Asked if Corsi had opportunities to take such actions, Gray said, “I wouldn’t say he was offered those opportunities. I would say he had communications with Roger Stone. We’ll supply those communications and be cooperative. My client didn’t act further that would give rise to any criminal liability.”

Yesterday on his broadcast, Corsi seemed a lot less certain that he has avoided legal jeopardy.

He billed the broadcast as a historic one and made it clear it was all about Mueller, even while he feigned that he was not commenting on Mueller. He announced he would not broadcast Friday, because he’d be with his lawyers, and suggested he might not broadcast Monday.
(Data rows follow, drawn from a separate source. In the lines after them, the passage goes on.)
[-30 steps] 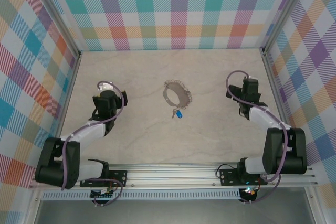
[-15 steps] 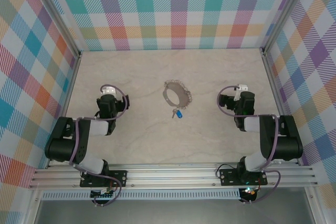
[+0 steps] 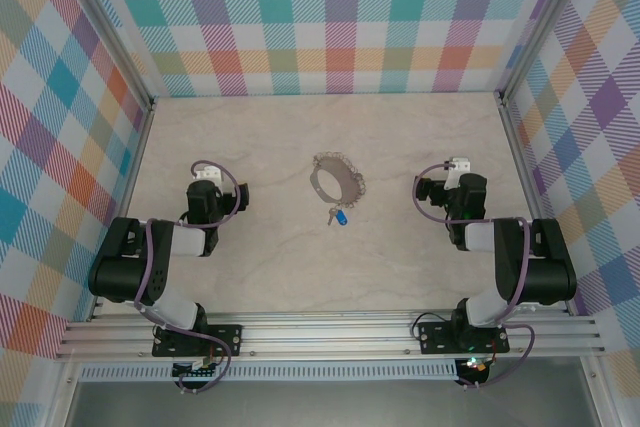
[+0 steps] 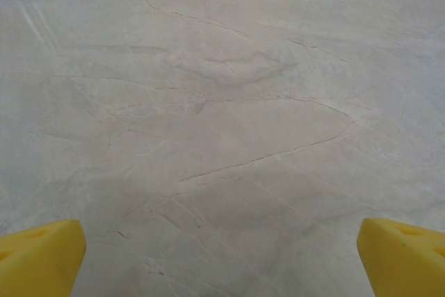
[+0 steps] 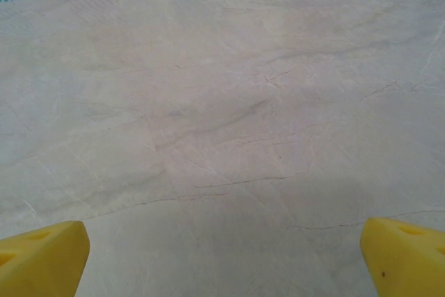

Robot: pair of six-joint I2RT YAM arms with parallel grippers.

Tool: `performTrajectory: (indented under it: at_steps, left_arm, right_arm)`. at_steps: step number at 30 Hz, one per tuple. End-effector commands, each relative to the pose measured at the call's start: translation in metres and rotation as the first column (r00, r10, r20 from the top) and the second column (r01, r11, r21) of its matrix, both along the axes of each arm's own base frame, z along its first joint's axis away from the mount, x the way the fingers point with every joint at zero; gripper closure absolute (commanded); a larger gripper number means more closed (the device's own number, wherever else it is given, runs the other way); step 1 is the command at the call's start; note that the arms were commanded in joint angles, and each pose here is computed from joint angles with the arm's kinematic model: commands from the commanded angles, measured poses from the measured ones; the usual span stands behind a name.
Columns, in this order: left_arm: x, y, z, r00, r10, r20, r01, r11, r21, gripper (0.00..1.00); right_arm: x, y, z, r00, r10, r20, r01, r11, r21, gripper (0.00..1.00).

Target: Put the keys on the keyring

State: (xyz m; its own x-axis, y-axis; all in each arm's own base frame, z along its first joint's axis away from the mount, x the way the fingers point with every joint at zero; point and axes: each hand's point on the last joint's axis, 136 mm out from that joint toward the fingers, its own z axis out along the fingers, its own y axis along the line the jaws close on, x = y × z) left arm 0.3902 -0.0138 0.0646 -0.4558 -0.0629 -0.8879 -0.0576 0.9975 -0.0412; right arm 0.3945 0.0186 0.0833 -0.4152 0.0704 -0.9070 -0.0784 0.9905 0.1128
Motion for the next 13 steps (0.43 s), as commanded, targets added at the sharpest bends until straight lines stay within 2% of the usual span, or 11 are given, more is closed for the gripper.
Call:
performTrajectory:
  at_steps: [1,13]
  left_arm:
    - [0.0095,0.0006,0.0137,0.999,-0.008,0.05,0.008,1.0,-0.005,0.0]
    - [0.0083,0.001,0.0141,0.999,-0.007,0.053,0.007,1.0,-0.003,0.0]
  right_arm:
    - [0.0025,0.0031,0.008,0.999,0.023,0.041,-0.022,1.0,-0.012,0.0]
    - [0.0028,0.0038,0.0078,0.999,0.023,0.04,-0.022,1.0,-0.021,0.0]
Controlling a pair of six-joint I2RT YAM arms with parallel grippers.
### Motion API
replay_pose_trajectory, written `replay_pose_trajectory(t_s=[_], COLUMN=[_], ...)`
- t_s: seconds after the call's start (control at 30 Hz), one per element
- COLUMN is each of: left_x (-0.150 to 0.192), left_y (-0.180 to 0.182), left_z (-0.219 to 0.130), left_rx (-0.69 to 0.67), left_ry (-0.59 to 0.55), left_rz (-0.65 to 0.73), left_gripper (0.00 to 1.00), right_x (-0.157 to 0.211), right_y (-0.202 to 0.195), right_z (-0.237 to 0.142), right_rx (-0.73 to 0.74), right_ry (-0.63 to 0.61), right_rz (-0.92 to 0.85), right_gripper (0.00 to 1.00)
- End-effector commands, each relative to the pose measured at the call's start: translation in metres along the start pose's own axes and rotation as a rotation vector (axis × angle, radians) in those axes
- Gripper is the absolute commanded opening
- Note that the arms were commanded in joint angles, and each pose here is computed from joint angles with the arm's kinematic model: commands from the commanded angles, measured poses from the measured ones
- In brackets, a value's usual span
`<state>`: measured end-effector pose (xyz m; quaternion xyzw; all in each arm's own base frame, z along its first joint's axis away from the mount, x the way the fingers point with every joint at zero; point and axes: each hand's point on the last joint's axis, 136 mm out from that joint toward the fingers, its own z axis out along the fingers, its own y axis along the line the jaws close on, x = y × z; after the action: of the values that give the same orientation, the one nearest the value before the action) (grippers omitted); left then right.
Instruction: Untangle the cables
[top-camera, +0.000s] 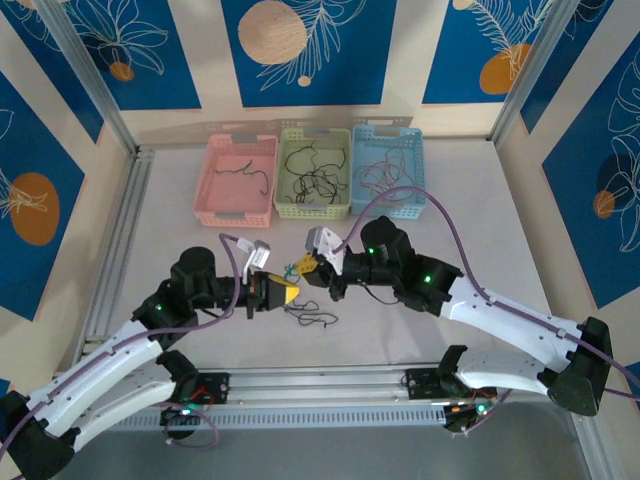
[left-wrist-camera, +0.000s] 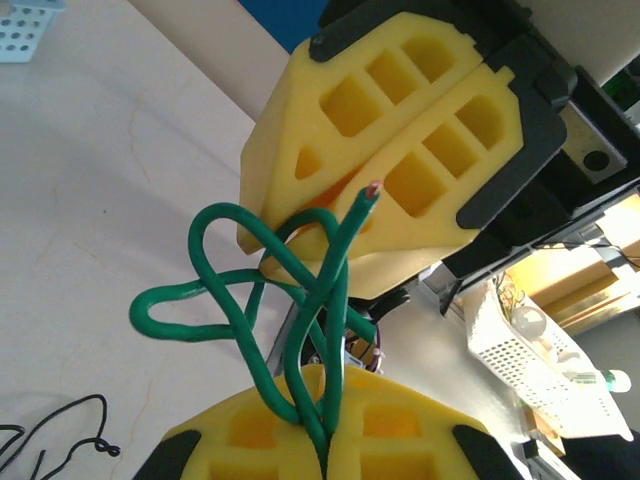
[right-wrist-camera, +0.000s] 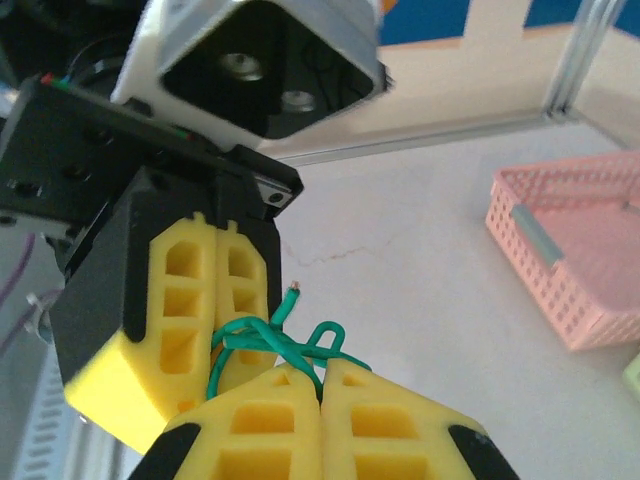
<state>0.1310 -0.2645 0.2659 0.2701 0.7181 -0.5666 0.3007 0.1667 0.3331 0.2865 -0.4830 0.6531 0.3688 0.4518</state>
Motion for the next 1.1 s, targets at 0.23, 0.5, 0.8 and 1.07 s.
replay_pose_trajectory(t_s=[0.23, 0.5, 0.8, 1.07], left_x=[-0.001, -0.003, 0.008, 0.014], left_y=[-0.005, -0.024, -0.023, -0.022], left_z=[-0.011, -0.017, -0.021, -0.025], left_rx=[-0.047, -0.017, -0.058, -0.073], left_ry=[0.024, 0.077, 0.181, 0.204], left_rz=[0.057, 0.045, 0.008, -0.01], left_gripper=[0.0, 0.0, 0.0, 0.0], right_x=[-0.005, 0.005, -0.006, -0.013], right_y=[-0.039, -0.029, -0.032, -0.031], right_z=[-0.03, -0.036, -0.037, -0.042], right_rx=[0.228, 0.183, 0.202, 0.215], right_ry=[-0.047, 0.056, 0.069, 0.05], right_rz=[0.219, -0.185, -0.454, -0.641], right_gripper=[0.0, 0.0, 0.0, 0.0])
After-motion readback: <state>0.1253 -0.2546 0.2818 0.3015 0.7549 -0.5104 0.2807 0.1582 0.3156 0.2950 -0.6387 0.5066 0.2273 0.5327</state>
He invoked both Stone and Alex Jones in his comments. Chuck Ross laid out some of this here, including that he invoked Jeremiah 20:11, presumably as a veiled attack on Mueller.

But the Lord is with me as a mighty terrible one; therefore my persecutors shall stumble, and they shall not prevail; they shall be greatly ashamed; for they shall not prosper; their everlasting confusion shall never be forgotten,

Corsi also invokes Jesus’ superior access to truth before Pontius Pilate.

What Ross doesn’t lay out — but I have — is that Roger Stone’s excuses for his “Podesta time in a barrel” comments seem to be a retroactive excuse for some attacks he and Corsi made on John Podesta that seem to reflect some pre-knowledge that the Podesta emails Russia leaked in October 2016 would include information on Podesta’s ties to Joule Unlimited. Corsi returned to the attack in October 2016 even before WikiLeaks started releasing the emails and Stone adopted without showing signs of reading the emails he relied on. The awareness that the Podesta dump would include emails on Joule seems to date back to mid-August 2016, precisely the period when Stone (and his associate, Lee Stranahan) were first engaging with Guccifer 2.0, and it happened just two weeks after Stone flipflopped on his claimed beliefs about who did the DNC hack.

So, in his broadcast, Corsi suggests something about his two month cooperation with Mueller coming to a head, and he may have been the means by which Stone knew of what the Podesta emails included ahead of time. But with all that, Corsi’s lawyer suggests Stone is the one with the really serious exposure.

It may be that Mueller is pressuring Corsi to cop a plea deal. That might explain two months of close work with Mueller’s team. But Corsi’s concerns about his immediate future may, instead, suggest that Mueller has immunized Corsi, because if he refused to testify about something having immunity, then he could be jailed right away.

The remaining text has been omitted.